Trident Comics
- Founded: 1989
- Defunct: 1992
- Country of origin: United Kingdom
- Headquarters location: Leicester
- Key people: Martin Skidmore Neil Gaiman, Eddie Campbell, Grant Morrison, Mark Millar, Paul Grist, Nigel Kitching, Phil Elliott
- Publication types: Comics
- Owner: Neptune Distribution

= Trident Comics =

Defunct British comic book publishing company

Trident Comics was a short-lived comic book publishing company based in Leicester, UK. Specialising in black-and-white comics created by new British talent, it was formed in 1989 as an offshoot of the comics distributor/wholesaler Neptune Distribution, and went out of business in 1992 when Neptune was acquired by a competitor.

==History==
Trident Comics' aim was to provide creator-owned opportunities for not just established talent such as Neil Gaiman, Eddie Campbell and Grant Morrison, but new talent such as Mark Millar, Paul Grist and Dominic Regan. Trident Comics's main editor was Martin Skidmore, a British comics enthusiast who had been previously best known for editing the fanzine Fantasy Advertiser, a title which Neptune/Trident agreed to continue publishing when Skidmore joined the company.

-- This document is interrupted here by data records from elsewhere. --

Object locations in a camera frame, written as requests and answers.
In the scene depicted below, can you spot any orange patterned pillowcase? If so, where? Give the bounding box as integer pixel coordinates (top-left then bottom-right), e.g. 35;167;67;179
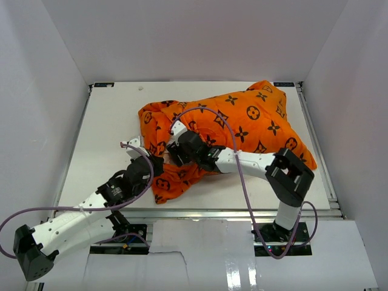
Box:
138;79;318;205

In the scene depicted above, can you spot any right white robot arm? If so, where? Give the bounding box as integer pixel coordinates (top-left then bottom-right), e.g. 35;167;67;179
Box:
167;126;315;242

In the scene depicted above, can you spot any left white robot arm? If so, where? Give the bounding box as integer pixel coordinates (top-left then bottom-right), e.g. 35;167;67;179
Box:
13;155;164;281

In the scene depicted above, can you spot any left blue corner label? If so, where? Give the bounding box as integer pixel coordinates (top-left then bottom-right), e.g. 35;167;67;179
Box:
93;82;115;88

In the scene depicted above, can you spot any blue corner label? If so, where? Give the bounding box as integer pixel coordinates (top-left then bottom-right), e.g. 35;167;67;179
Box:
273;82;295;87
93;82;115;88

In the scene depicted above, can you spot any right blue corner label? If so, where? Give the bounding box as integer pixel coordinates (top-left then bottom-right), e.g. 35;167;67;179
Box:
273;82;295;87

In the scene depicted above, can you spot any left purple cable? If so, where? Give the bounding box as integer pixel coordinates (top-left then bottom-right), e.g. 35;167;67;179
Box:
0;142;155;259

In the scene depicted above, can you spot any purple cable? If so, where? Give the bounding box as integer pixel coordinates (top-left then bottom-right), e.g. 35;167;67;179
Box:
0;142;155;259
169;106;319;260

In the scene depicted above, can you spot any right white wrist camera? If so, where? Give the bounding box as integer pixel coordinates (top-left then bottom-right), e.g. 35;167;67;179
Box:
169;120;187;144

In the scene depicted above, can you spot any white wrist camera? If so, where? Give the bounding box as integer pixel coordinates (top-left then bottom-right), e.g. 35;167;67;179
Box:
120;136;148;159
169;120;187;144

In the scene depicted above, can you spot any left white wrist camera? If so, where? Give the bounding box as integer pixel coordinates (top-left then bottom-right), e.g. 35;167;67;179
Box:
120;136;148;159

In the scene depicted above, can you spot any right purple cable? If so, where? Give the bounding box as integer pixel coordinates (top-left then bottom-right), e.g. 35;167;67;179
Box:
169;106;319;260

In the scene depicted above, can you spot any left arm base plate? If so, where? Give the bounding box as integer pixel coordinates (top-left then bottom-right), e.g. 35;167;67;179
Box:
90;210;149;255

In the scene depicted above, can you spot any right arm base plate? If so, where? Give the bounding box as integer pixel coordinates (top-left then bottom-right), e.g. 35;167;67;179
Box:
251;222;313;257

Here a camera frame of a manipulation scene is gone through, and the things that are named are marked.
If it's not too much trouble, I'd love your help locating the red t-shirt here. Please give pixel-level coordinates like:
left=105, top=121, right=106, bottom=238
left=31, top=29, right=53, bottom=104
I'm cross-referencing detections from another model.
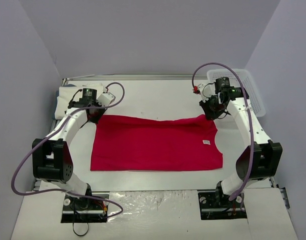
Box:
left=90, top=114, right=223, bottom=172

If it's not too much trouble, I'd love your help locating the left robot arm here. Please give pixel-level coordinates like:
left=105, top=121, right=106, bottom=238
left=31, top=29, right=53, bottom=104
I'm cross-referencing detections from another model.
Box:
left=32, top=88, right=106, bottom=209

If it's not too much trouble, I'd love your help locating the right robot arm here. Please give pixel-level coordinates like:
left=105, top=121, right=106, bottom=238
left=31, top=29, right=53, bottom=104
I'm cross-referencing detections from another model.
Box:
left=196, top=77, right=283, bottom=207

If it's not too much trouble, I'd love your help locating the folded white t-shirt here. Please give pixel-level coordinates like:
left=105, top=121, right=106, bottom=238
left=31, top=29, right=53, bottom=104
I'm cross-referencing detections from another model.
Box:
left=53, top=83, right=104, bottom=120

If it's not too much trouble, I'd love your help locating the white plastic basket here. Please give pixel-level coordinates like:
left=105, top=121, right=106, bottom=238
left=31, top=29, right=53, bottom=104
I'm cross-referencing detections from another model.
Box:
left=207, top=68, right=266, bottom=118

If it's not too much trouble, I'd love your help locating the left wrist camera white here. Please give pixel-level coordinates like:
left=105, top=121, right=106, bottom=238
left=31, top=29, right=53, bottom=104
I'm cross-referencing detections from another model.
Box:
left=97, top=92, right=116, bottom=107

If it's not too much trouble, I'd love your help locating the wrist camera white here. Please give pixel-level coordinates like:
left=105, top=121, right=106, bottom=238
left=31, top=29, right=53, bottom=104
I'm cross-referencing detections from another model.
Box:
left=97, top=92, right=116, bottom=107
left=197, top=83, right=213, bottom=102

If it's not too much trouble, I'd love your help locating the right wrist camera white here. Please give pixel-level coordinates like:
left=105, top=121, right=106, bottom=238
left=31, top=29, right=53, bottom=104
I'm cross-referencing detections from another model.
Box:
left=197, top=83, right=213, bottom=102

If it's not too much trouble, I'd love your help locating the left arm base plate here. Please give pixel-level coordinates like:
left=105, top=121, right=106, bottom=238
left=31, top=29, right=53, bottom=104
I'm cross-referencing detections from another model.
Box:
left=61, top=194, right=108, bottom=223

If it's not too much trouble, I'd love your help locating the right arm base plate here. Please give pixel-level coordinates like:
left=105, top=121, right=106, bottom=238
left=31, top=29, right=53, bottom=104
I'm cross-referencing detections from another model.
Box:
left=198, top=190, right=247, bottom=221

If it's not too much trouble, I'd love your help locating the thin black cable loop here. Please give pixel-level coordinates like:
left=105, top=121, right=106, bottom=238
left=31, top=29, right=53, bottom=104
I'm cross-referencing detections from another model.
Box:
left=72, top=221, right=90, bottom=236

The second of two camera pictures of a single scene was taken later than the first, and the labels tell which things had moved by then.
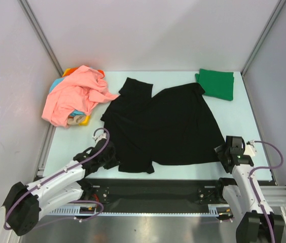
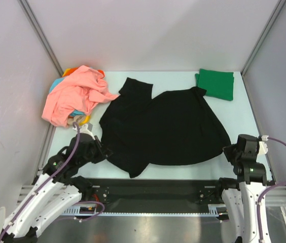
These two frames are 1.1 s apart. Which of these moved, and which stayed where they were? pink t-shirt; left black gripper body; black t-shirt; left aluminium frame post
Moved: left black gripper body
Stayed: left aluminium frame post; pink t-shirt; black t-shirt
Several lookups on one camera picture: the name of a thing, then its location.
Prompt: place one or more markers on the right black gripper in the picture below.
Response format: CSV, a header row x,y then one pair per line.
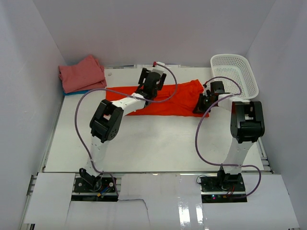
x,y
200,109

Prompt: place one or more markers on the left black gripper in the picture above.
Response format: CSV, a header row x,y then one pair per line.
x,y
144,74

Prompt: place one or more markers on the orange t shirt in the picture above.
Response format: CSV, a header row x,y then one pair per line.
x,y
181,104

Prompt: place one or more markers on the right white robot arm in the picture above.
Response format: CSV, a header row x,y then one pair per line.
x,y
246,127

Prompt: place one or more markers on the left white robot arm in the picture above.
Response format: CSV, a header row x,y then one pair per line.
x,y
106,121

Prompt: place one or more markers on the papers at back edge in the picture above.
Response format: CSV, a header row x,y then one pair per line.
x,y
147,66

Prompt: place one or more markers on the white plastic basket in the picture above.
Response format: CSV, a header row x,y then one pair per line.
x,y
237,68

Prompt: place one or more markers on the folded pink t shirt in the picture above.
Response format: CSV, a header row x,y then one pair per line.
x,y
88,74

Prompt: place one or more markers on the folded blue t shirt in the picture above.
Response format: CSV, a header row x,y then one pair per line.
x,y
75,93

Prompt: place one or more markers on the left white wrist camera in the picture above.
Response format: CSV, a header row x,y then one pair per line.
x,y
158,67

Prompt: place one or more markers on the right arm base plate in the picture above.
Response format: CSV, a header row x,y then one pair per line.
x,y
213,192

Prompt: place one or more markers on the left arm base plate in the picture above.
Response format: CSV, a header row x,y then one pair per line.
x,y
103,190

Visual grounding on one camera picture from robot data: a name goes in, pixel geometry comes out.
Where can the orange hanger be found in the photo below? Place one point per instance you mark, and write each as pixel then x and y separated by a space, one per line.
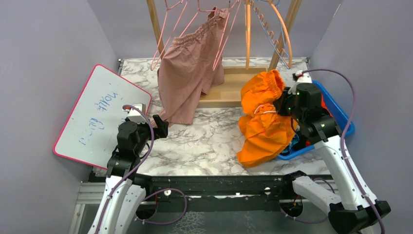
pixel 247 12
pixel 280 32

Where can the black mounting rail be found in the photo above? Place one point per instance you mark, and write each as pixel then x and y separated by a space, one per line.
pixel 180 194

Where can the blue shark print shorts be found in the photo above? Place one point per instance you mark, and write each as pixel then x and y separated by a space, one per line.
pixel 295 140

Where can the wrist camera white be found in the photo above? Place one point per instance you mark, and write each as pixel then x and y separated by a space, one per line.
pixel 136 114
pixel 299 77

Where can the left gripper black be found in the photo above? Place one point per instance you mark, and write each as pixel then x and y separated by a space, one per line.
pixel 161 131

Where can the orange shorts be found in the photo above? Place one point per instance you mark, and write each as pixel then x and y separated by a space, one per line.
pixel 266 132

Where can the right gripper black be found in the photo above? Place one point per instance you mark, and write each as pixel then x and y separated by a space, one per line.
pixel 281 102

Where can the whiteboard with pink frame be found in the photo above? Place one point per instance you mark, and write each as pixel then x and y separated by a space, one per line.
pixel 89 134

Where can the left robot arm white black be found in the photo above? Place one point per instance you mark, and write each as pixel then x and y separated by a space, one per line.
pixel 122 168

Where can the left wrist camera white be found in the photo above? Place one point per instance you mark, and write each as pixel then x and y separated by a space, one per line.
pixel 136 114

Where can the pink beige shorts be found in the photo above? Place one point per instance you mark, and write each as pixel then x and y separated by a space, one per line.
pixel 186 71

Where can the blue plastic bin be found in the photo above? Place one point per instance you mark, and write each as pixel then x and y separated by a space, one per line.
pixel 335 109

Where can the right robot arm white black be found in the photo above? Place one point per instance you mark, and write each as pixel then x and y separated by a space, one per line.
pixel 355 207

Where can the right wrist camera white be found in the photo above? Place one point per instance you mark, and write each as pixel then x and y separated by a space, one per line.
pixel 299 77

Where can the wooden clothes rack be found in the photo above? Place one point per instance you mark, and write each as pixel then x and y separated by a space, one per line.
pixel 228 94

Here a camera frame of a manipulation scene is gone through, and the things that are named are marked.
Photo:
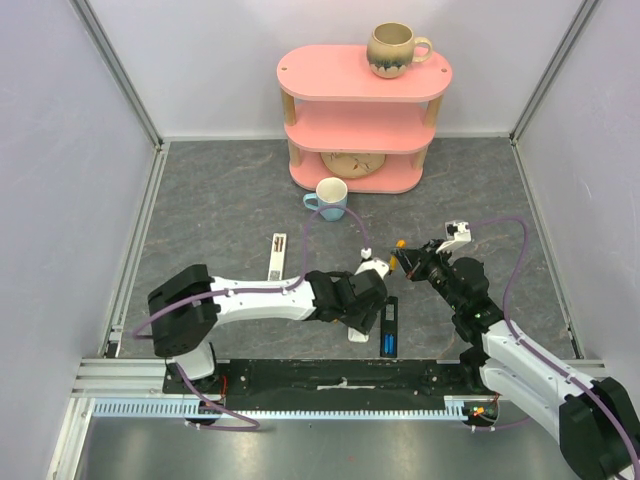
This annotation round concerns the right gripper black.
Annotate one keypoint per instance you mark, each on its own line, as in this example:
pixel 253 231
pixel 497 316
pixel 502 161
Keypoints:
pixel 420 263

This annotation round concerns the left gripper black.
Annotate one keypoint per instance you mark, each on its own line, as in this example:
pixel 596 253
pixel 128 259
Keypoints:
pixel 364 321

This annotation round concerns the wide white remote control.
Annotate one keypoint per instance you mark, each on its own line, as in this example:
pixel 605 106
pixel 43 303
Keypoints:
pixel 355 336

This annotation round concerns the slim white remote control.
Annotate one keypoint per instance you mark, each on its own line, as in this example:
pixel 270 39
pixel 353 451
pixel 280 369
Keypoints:
pixel 277 257

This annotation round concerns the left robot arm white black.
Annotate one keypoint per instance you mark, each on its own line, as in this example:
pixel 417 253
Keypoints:
pixel 189 305

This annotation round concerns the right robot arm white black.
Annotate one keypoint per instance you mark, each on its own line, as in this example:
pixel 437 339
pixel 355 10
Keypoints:
pixel 593 421

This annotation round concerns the black remote control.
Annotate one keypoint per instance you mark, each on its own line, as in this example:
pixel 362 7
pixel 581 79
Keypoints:
pixel 389 323

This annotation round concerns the light blue mug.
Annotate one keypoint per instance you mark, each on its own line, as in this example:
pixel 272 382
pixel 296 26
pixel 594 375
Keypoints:
pixel 329 191

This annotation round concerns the beige patterned plate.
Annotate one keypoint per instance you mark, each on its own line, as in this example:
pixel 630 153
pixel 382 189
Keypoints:
pixel 352 165

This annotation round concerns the pink three tier shelf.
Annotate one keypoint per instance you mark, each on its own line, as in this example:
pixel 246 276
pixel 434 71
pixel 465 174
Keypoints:
pixel 333 102

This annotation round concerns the beige ceramic mug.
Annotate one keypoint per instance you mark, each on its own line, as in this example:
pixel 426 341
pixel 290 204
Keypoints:
pixel 393 48

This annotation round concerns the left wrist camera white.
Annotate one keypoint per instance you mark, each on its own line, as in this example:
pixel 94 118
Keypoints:
pixel 369 262

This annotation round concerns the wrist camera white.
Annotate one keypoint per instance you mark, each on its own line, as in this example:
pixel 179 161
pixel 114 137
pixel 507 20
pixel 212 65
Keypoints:
pixel 458 234
pixel 369 262

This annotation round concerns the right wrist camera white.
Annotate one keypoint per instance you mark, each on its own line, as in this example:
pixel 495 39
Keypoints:
pixel 458 234

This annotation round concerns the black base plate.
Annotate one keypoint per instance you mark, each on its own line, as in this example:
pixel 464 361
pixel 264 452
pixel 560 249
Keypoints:
pixel 249 383

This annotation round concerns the light blue cable duct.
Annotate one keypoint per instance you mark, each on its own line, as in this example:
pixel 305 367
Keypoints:
pixel 446 409

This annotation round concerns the right aluminium frame post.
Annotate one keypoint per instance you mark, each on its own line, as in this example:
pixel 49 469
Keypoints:
pixel 569 40

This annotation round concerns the aluminium frame post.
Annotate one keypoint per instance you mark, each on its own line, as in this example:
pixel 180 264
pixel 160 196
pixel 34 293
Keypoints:
pixel 104 46
pixel 569 40

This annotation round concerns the left aluminium frame post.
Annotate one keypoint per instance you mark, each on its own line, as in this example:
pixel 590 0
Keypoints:
pixel 104 46

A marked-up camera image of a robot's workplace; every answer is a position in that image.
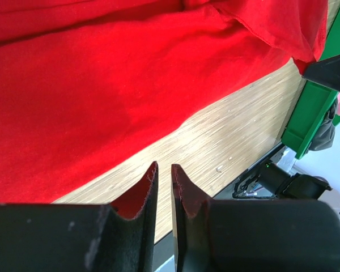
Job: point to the green plastic bin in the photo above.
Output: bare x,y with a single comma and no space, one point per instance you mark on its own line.
314,101

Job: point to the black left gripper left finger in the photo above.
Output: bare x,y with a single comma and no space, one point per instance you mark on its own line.
115,236

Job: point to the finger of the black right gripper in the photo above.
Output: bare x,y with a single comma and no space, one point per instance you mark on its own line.
325,73

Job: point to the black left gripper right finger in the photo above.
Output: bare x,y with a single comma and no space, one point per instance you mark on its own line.
291,235

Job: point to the red t-shirt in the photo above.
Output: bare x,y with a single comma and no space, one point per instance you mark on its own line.
84,85

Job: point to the grey t-shirt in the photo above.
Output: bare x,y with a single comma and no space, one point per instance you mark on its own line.
324,136

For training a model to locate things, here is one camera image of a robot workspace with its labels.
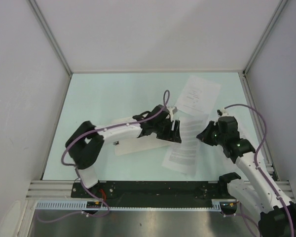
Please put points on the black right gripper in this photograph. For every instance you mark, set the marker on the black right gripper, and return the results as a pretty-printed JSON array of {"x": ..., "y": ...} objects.
[{"x": 203, "y": 136}]

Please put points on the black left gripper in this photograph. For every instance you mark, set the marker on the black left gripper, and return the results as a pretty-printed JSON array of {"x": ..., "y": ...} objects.
[{"x": 171, "y": 135}]

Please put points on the dense text paper sheet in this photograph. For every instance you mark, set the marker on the dense text paper sheet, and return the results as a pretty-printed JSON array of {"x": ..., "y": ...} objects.
[{"x": 182, "y": 157}]

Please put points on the sparse text paper sheet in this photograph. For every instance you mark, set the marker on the sparse text paper sheet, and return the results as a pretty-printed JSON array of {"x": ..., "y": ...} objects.
[{"x": 198, "y": 96}]

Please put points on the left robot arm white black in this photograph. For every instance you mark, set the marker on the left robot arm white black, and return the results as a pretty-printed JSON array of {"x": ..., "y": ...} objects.
[{"x": 85, "y": 144}]

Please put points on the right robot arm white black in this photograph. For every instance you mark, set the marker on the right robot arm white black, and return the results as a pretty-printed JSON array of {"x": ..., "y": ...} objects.
[{"x": 274, "y": 211}]

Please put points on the far right text paper sheet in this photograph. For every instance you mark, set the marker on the far right text paper sheet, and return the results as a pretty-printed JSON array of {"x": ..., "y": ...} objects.
[{"x": 245, "y": 135}]

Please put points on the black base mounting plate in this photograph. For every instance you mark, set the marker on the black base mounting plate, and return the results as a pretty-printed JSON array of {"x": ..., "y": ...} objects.
[{"x": 156, "y": 195}]

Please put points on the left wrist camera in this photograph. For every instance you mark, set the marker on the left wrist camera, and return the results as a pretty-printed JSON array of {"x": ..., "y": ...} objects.
[{"x": 172, "y": 110}]

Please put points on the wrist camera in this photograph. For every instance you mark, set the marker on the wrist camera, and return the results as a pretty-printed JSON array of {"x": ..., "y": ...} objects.
[
  {"x": 222, "y": 112},
  {"x": 172, "y": 110}
]

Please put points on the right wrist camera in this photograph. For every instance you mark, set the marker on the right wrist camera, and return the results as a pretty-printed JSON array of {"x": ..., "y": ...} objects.
[{"x": 222, "y": 112}]

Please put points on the aluminium front frame rail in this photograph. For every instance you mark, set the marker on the aluminium front frame rail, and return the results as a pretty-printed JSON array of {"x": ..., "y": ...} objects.
[{"x": 62, "y": 189}]

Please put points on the grey slotted cable duct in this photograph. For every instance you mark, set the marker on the grey slotted cable duct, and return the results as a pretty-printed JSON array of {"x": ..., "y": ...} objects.
[{"x": 69, "y": 205}]

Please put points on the right aluminium corner post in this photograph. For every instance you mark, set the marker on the right aluminium corner post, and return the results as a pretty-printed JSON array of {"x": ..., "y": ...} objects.
[{"x": 266, "y": 34}]

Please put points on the aluminium corner post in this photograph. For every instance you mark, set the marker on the aluminium corner post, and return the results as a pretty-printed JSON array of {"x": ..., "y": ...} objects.
[
  {"x": 38, "y": 14},
  {"x": 266, "y": 34}
]

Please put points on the left aluminium corner post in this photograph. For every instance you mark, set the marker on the left aluminium corner post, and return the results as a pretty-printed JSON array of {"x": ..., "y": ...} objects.
[{"x": 38, "y": 14}]

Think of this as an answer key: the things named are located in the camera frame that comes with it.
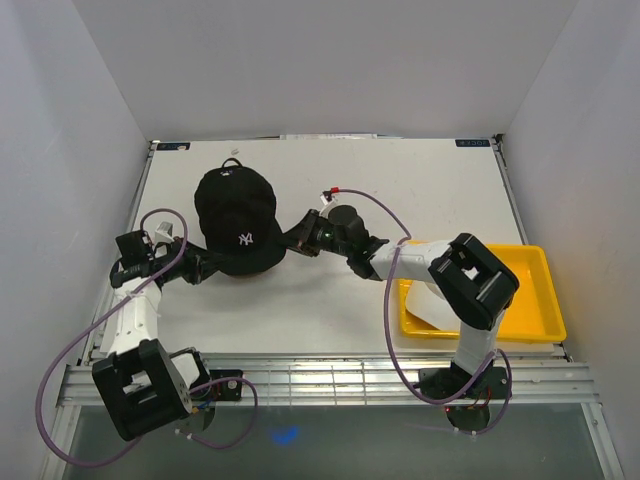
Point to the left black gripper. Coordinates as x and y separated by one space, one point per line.
201 263

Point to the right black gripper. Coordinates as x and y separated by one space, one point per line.
300 238

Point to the beige baseball cap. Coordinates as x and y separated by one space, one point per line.
263 274

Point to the black NY baseball cap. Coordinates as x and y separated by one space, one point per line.
236 208

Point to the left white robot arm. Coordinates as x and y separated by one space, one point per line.
142 385

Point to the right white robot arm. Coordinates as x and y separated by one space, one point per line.
475 284

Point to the left black corner label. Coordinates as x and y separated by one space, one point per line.
173 146

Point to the black corner label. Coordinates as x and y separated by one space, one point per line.
173 146
473 143

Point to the white baseball cap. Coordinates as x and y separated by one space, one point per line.
427 309

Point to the right black corner label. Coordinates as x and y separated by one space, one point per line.
473 143

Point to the yellow plastic tray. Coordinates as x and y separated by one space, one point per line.
534 315

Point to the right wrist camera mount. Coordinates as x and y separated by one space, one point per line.
329 201

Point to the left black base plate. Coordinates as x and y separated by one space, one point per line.
229 390

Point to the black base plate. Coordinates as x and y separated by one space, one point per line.
229 390
440 383

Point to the aluminium frame rail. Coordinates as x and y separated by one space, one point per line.
374 382

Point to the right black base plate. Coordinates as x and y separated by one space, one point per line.
440 383

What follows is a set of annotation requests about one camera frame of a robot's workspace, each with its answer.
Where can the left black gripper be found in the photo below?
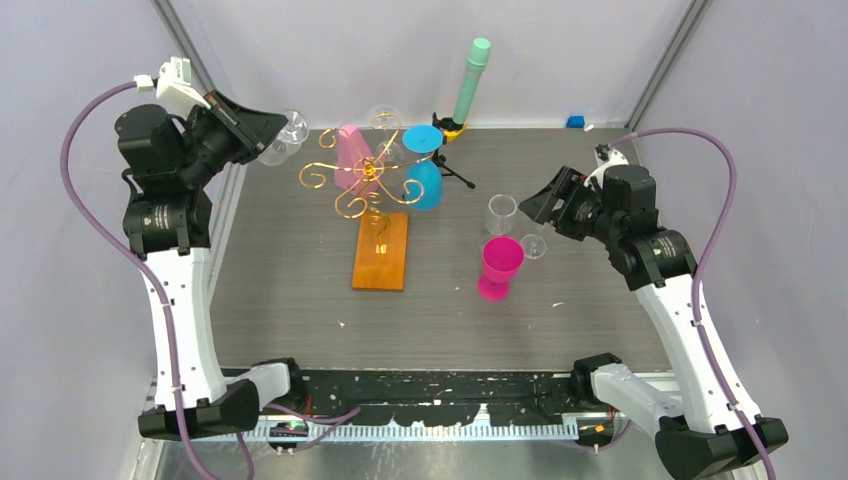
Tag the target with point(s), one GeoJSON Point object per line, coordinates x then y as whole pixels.
{"type": "Point", "coordinates": [251, 131]}

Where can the gold wire glass rack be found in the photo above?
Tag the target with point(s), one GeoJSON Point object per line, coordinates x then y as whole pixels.
{"type": "Point", "coordinates": [366, 193]}

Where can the black yellow tripod stand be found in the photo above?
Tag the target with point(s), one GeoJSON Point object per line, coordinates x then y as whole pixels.
{"type": "Point", "coordinates": [451, 131]}

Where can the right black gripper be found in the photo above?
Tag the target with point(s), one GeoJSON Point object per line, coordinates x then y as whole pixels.
{"type": "Point", "coordinates": [567, 184]}

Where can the orange wooden rack base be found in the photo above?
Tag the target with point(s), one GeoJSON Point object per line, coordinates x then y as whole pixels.
{"type": "Point", "coordinates": [381, 253]}

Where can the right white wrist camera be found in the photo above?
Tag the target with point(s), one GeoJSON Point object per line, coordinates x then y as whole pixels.
{"type": "Point", "coordinates": [606, 157]}

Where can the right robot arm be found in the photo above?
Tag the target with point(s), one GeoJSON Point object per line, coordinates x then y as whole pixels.
{"type": "Point", "coordinates": [713, 426]}

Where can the black base frame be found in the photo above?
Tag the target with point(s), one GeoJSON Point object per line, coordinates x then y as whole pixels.
{"type": "Point", "coordinates": [441, 398]}

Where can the light pink plastic glass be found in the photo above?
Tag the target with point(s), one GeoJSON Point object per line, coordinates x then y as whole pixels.
{"type": "Point", "coordinates": [350, 147]}

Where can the magenta plastic wine glass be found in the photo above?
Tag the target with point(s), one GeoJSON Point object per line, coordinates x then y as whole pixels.
{"type": "Point", "coordinates": [502, 258]}

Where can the small blue block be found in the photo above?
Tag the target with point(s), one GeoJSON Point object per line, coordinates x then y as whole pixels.
{"type": "Point", "coordinates": [576, 122]}

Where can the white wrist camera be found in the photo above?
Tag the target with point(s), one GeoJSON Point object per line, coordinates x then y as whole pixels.
{"type": "Point", "coordinates": [606, 157]}
{"type": "Point", "coordinates": [173, 87]}

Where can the mint green cylinder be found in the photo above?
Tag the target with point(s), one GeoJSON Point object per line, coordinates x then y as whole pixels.
{"type": "Point", "coordinates": [476, 62]}

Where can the clear flute glass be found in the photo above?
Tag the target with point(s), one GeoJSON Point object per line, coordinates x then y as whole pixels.
{"type": "Point", "coordinates": [499, 217]}

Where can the clear wine glass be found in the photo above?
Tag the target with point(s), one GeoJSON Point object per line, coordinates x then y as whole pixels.
{"type": "Point", "coordinates": [534, 243]}

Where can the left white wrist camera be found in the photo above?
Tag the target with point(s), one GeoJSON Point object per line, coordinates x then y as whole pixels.
{"type": "Point", "coordinates": [173, 87]}

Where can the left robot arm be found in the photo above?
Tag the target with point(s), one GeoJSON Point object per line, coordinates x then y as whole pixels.
{"type": "Point", "coordinates": [170, 160]}

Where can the slotted metal rail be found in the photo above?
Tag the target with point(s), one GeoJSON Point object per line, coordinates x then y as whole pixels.
{"type": "Point", "coordinates": [568, 431]}

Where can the blue plastic wine glass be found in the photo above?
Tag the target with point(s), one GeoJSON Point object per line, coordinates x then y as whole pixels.
{"type": "Point", "coordinates": [423, 183]}

The company's first release, in early 1989, was the Trident Sampler, a 32-page free sampler issue featuring previews from forthcoming titles. This was followed shortly afterward by Trident #1. Trident was an anthology title, and its first issue featured work such as Eddie Campbell's Bacchus, Neil Gaiman and Nigel Kitching's The Light Brigade and Grant Morrison and Paul Grist's St. Swithin's Day.

Trident proved successful and was followed shortly afterward by Saviour #1 by Mark Millar and Daniel Vallely. This was Millar's first published work and again proved successful for Trident Comics. In 1989, Trident Comics also launched The Saga of the Man-Elf (created by Michael Moorcock) as well as Fantasy Advertiser on a bi-monthly basis. However, this success was tempered by criticism of titles shipping late, something which began to affect its titles more and more.

In 1990, Trident Comics released its best-known title, the collected and recoloured St. Swithin's Day by Morrison and Grist. It proved controversial due to its subject matter, which had to do with a British teenager's fantasy about assassinating Prime Minister Margaret Thatcher. Questions were asked about the comic in the House of Commons, it quickly sold out, and it was one of the few titles Trident sent to a second printing.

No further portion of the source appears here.